**Assigned task**
Below is a listing. Gather each line of it that contains "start".

**Information supplied**
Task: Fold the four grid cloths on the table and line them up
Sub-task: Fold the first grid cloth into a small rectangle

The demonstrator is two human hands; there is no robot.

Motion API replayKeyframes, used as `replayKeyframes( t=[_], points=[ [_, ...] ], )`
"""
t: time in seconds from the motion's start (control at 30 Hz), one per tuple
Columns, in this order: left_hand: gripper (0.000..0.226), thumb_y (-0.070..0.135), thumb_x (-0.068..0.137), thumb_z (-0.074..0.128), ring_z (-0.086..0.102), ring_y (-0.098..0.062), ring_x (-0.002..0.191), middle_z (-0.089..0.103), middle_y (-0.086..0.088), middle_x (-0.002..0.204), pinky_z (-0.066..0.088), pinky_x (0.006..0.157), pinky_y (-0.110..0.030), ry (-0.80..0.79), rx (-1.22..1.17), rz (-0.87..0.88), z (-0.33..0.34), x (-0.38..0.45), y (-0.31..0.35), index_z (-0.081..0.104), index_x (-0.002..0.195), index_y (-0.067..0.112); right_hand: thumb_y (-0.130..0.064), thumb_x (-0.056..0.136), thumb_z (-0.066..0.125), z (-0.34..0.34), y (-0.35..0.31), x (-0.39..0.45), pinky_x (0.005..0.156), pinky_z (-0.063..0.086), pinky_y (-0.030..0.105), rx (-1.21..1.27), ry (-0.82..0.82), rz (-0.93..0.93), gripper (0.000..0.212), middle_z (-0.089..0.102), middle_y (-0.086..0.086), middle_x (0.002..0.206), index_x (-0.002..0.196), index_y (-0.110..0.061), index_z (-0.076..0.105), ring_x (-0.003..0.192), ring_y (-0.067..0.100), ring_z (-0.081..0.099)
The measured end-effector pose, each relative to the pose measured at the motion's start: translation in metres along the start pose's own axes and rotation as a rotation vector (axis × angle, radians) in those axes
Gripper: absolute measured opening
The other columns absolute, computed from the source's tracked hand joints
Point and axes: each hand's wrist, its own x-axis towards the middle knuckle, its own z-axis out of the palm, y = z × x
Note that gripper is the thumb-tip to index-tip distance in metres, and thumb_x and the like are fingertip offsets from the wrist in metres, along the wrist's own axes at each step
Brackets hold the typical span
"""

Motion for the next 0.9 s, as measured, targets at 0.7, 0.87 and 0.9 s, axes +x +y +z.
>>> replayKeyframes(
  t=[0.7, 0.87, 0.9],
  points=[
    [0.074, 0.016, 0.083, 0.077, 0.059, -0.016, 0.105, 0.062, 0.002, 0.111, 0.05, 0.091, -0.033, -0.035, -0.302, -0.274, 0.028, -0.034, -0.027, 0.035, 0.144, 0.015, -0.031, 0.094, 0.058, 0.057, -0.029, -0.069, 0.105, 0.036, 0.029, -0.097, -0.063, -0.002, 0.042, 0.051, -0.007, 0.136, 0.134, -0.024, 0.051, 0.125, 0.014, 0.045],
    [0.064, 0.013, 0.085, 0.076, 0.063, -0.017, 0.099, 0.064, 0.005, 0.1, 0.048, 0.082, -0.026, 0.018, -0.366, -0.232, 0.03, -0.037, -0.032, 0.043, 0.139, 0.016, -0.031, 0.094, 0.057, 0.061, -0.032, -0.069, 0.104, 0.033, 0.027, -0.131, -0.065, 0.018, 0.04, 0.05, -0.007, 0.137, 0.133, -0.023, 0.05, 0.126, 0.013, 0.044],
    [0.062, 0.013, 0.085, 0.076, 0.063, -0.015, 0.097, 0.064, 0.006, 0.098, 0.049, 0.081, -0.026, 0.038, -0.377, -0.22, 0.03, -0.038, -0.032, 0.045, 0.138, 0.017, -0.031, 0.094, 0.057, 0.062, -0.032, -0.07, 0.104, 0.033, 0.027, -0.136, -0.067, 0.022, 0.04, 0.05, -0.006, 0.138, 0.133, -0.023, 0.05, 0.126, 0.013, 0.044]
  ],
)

**Solution**
t: time in seconds from the motion's start (control at 30 Hz), one per tuple
The measured end-effector pose, each relative to the pose measured at the motion's start: translation in metres along the start pose's own axes and rotation as a rotation vector (axis × angle, radians) in those axes

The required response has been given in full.